Thomas Küstner1,2, Alina Psenicny1, Camila Munoz1, Niccolo Fuin3, Aurelien Bustin4, Haikun Qi1, Radhouene Neji1,5, Karl P Kunze1,5, Reza Hajhosseiny1, Claudia Prieto1, and René M Botnar1
1School of Biomedical Engineering and Imaging Sciences, King's College London, London, United Kingdom, 2Department of Radiology, Medical Image and Data Analysis (MIDAS), University Hospital of Tübingen, Tübingen, Germany, 3Ixico, London, United Kingdom, 4IHU LIRYC, Electrophysiology and Heart Modeling Institute, Université de Bordeaux, INSERM, Centre de recherche Cardio-Thoracuique de Bordeaux, Bordeaux, France, 5MR Research Collaborations, Siemens Healthcare Limited, Frimley, United Kingdom
Synopsis
3D whole‐heart coronary MR angiography (CMRA) has
shown significant potential for the diagnosis of coronary artery disease. Undersampled
motion corrected reconstruction approaches have enabled free-breathing
isotropic 3D CMRA in ~5-10min scan time. However, spatial resolution is still
limited compared to coronary CT angiography and scan time remains relatively
long.
In this work, we propose a deep-learning based
super-resolution (SR) framework, combined with non-rigid respiratory motion
compensation (SR-CMRA), to shorten the acquisition time to <1min. A 16-fold
increase in spatial resolution is achieved by reconstructing a high-resolution
CMRA (1.2mm3) from a low-resolution acquisition (1.2x4.8x4.8mm3,
50s scan).
Introduction
3D whole‐heart coronary MR angiography (CMRA) has
shown significant potential for the diagnosis of coronary artery disease (CAD).
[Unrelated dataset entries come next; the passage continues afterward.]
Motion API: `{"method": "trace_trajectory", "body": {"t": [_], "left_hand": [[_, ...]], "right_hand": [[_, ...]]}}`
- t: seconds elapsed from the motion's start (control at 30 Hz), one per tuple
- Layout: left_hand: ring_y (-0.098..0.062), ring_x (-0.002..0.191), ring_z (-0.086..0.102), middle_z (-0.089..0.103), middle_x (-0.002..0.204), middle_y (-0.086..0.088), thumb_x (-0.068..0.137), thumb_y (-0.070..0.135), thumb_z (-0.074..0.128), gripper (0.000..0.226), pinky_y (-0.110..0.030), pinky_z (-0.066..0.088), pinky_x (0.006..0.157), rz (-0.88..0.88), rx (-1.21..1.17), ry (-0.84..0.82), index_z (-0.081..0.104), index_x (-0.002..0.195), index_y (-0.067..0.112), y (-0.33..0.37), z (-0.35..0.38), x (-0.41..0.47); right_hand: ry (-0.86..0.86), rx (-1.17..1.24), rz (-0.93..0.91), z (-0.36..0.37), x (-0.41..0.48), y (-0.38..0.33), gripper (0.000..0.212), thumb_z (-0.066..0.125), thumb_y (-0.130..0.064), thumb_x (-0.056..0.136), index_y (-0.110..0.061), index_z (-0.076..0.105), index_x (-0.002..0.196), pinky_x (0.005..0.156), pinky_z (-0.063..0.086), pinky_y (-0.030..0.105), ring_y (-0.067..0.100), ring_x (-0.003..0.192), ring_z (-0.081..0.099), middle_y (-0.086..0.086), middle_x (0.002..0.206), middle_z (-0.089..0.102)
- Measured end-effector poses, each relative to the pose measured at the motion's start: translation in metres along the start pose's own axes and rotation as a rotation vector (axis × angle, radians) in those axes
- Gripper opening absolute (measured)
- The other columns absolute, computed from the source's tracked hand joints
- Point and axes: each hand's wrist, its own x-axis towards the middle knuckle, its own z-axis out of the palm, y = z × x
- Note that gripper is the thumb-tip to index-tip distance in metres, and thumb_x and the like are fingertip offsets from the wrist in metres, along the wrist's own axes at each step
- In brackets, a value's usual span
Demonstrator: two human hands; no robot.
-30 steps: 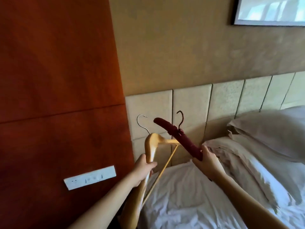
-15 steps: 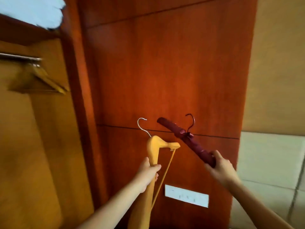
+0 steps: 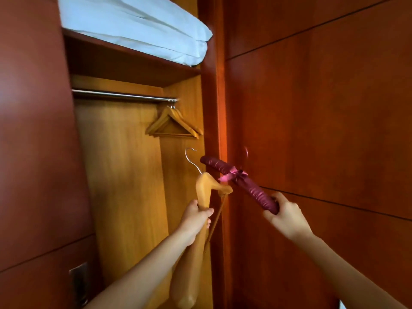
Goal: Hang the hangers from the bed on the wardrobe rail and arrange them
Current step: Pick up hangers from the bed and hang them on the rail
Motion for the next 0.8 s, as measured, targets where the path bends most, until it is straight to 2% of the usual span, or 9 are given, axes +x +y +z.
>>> {"method": "trace_trajectory", "body": {"t": [0.17,0.3,0.37,0.47,0.53,0.67,0.73,0.8], "left_hand": [[-0.012,0.054,0.049,0.052,0.070,-0.003,0.092,0.009,0.057,0.009,-0.019,0.044,0.047,0.027,0.000,0.105,0.050,0.097,0.009,0.008,-0.041,0.027],[-0.013,0.055,0.049,0.052,0.070,-0.005,0.092,0.007,0.057,0.006,-0.022,0.043,0.051,0.024,-0.048,0.178,0.053,0.096,0.006,0.012,-0.060,0.060],[-0.013,0.053,0.049,0.052,0.067,-0.005,0.092,0.007,0.055,0.002,-0.021,0.042,0.049,0.024,-0.037,0.224,0.054,0.093,0.007,0.015,-0.066,0.081],[-0.014,0.053,0.048,0.051,0.068,-0.007,0.092,0.001,0.051,0.006,-0.020,0.041,0.045,0.033,-0.063,0.287,0.054,0.095,0.006,0.024,-0.072,0.116],[-0.016,0.054,0.047,0.051,0.070,-0.009,0.092,-0.003,0.047,0.011,-0.021,0.041,0.044,0.039,-0.103,0.344,0.054,0.096,0.004,0.032,-0.074,0.141],[-0.019,0.056,0.045,0.049,0.070,-0.013,0.091,-0.008,0.044,0.011,-0.029,0.040,0.052,0.043,-0.144,0.465,0.051,0.094,0.000,0.052,-0.077,0.191],[-0.019,0.055,0.046,0.049,0.067,-0.011,0.092,-0.007,0.042,0.014,-0.029,0.040,0.053,0.049,-0.117,0.507,0.051,0.088,0.003,0.059,-0.080,0.215],[-0.018,0.055,0.047,0.052,0.068,-0.011,0.092,-0.007,0.041,0.016,-0.028,0.041,0.053,0.077,-0.098,0.555,0.051,0.091,0.006,0.067,-0.083,0.239]], "right_hand": [[-0.015,0.029,-0.048,0.034,0.036,-0.032,0.035,0.065,-0.025,0.077,-0.025,0.054,0.109,0.055,0.043,0.027,0.019,0.057,0.060,-0.004,0.069,0.062],[-0.059,0.061,-0.075,0.060,0.072,-0.041,0.034,0.064,-0.024,0.078,-0.026,0.051,0.109,0.057,0.048,0.031,0.023,0.060,0.061,0.000,0.073,0.064],[-0.079,0.070,-0.098,0.074,0.096,-0.044,0.035,0.064,-0.023,0.078,-0.027,0.050,0.110,0.053,0.047,0.028,0.017,0.056,0.061,-0.005,0.071,0.062],[-0.120,0.025,-0.144,0.093,0.137,-0.047,0.037,0.064,-0.024,0.079,-0.026,0.049,0.113,0.042,0.037,0.015,0.004,0.050,0.056,-0.010,0.068,0.058],[-0.149,-0.016,-0.166,0.102,0.169,-0.050,0.037,0.063,-0.027,0.080,-0.024,0.050,0.114,0.042,0.035,0.016,0.002,0.049,0.052,-0.012,0.067,0.055],[-0.248,-0.012,-0.179,0.123,0.227,-0.051,0.034,0.061,-0.025,0.081,-0.023,0.050,0.113,0.044,0.047,0.023,0.010,0.050,0.058,-0.006,0.071,0.058],[-0.277,-0.003,-0.204,0.134,0.252,-0.052,0.034,0.060,-0.024,0.082,-0.023,0.048,0.113,0.044,0.046,0.022,0.010,0.049,0.058,-0.005,0.071,0.059],[-0.303,0.019,-0.238,0.148,0.277,-0.056,0.030,0.058,-0.023,0.083,-0.022,0.047,0.111,0.040,0.044,0.020,0.007,0.045,0.056,-0.004,0.071,0.061]]}}
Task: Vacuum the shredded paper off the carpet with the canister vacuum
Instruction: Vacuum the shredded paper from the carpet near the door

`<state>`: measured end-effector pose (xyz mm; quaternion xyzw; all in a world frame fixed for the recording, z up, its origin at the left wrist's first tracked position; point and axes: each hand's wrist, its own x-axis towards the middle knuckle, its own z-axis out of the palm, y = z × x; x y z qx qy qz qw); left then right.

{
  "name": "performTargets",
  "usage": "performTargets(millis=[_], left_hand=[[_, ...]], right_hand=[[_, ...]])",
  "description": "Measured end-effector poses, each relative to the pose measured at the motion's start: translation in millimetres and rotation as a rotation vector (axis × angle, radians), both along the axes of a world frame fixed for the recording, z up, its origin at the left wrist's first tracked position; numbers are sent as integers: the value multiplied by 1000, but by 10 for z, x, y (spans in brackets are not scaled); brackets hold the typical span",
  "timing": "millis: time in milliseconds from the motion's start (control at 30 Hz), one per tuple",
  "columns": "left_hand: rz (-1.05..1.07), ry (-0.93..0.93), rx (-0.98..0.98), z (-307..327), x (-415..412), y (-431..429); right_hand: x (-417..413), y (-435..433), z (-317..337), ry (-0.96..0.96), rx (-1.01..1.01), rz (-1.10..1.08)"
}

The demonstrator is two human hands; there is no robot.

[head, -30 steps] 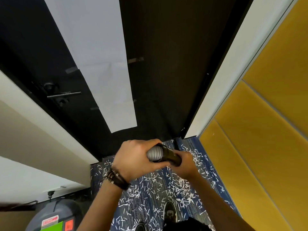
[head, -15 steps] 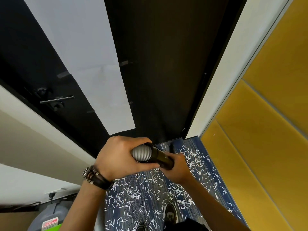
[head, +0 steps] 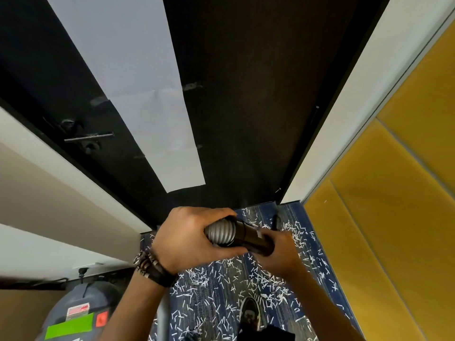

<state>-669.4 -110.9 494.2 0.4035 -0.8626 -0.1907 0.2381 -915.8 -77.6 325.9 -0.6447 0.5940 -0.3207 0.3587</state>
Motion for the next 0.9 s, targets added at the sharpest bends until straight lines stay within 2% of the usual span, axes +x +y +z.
performTargets(millis=[200, 433, 533, 700, 800, 900], left_hand=[[52, -12, 24, -12, 360, 169], [112, 7, 8, 52, 1143, 489], [171, -8, 70, -19, 1436, 706], [435, 0, 96, -303, 1754, 1038], [460, 15, 160, -368, 1952, 1142], [462, -8, 218, -476, 2078, 1217]], right_hand=[[420, 93, -33, -14, -10, 15], [1261, 273, 56, -39, -15, 90], [1485, 426, 43, 15, 20, 112], [1746, 500, 21, 184, -65, 101], [1921, 455, 3, 274, 8, 162], [2086, 431, -78, 268, 79, 201]])
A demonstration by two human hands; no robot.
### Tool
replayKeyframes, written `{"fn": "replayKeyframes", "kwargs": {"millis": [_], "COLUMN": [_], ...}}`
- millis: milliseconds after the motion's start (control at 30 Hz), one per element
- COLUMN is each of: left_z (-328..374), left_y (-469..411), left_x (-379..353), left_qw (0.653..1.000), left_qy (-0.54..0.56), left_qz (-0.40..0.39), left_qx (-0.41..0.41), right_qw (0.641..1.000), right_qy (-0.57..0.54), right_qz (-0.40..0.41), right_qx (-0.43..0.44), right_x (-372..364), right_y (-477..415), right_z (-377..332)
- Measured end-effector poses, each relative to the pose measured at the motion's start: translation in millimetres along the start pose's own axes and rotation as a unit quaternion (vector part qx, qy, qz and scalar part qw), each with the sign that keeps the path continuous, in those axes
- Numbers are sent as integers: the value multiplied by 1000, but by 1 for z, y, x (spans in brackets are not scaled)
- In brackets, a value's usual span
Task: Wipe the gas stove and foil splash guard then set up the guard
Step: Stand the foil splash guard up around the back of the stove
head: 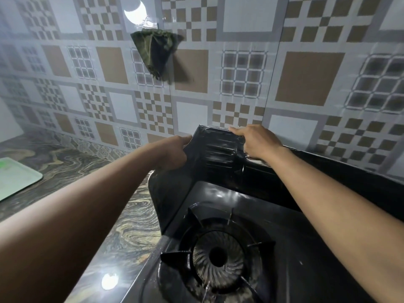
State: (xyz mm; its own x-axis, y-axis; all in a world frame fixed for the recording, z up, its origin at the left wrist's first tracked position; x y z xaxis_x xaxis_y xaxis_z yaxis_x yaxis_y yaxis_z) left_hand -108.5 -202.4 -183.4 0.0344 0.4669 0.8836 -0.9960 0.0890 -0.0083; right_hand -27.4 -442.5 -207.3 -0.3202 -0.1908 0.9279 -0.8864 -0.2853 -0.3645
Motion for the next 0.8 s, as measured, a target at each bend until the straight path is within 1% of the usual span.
{"fn": "replayKeyframes", "kwargs": {"millis": [233, 367, 500, 567, 667, 733, 800], "left_z": [11, 8, 5, 5, 2, -3, -7], "left_y": [4, 7, 9, 9, 10, 13, 19], "left_x": [1, -5, -13, -13, -11, -9, -7], "left_qw": [1000, 1000, 1000, 999, 998, 997, 996], "left_qy": [6, 0, 3, -12, -28, -27, -26], "left_qz": [-3, -5, 19, 31, 49, 61, 79], "left_qx": [-3, 12, 16, 20, 27, 34, 41], "right_qw": [1000, 999, 999, 999, 997, 994, 988], "right_qy": [-2, 8, 21, 35, 35, 11, -28], "right_qz": [-19, -37, -45, -38, -8, -2, -22], "right_qx": [-14, -14, -6, 14, 66, 108, 150], "right_x": [17, 19, 11, 9, 8, 5, 2], "right_y": [7, 11, 5, 0, -10, -19, -29], "right_z": [5, 4, -1, -8, -24, -39, -55]}}
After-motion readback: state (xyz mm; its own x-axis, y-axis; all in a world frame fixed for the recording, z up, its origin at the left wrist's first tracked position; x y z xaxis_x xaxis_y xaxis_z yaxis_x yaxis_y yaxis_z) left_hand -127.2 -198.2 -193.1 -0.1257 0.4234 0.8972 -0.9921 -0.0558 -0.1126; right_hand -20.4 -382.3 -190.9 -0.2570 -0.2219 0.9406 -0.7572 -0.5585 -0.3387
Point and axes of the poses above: each hand's wrist, its own y-axis away from the middle knuckle, its own x-axis out of the back of the hand, z = x × y, the point moved 1 cm from there along -y, towards the middle knuckle, and after that the axes turned 6 degrees about z, right-handed, at the moved point
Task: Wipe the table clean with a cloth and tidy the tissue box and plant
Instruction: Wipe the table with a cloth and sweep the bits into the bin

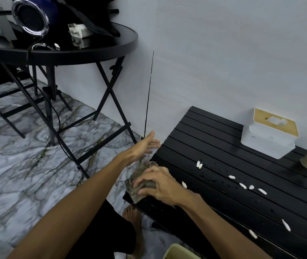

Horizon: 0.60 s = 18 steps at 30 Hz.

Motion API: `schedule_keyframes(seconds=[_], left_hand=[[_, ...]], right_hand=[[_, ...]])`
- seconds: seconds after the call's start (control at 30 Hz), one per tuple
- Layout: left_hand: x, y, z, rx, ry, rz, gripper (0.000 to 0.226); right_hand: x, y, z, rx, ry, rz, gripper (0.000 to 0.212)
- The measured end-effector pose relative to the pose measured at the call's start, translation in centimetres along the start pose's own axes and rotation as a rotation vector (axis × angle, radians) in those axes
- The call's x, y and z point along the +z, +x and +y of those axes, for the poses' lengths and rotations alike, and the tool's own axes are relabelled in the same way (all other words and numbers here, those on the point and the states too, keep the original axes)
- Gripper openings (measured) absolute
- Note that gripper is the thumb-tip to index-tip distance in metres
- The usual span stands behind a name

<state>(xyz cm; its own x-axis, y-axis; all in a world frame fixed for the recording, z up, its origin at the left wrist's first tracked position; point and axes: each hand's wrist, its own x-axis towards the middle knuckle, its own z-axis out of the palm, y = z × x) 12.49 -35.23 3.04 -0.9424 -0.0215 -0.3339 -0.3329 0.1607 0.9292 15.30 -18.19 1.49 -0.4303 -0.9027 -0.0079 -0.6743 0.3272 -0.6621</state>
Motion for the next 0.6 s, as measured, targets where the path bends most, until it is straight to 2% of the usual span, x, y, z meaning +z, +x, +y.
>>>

The acquisition of 3D whole-heart CMRA remains lengthy, as high-resolution data
needs to be acquired for quantification of luminal stenosis. Scan time
reduction has been previously achieved by combining undersampling with
respiratory non-rigid motion correction enabling free-breathing 3D isotropic CMRA
within ~10min scan time1,2. Recently, deep learning-based undersampling
reconstruction methods have been proposed to shorten reconstruction time and
enabling high-resolution scans in ~7min predictable scan time3. However,
spatial resolution is still limited compared to coronary CT angiography (~0.6mm3)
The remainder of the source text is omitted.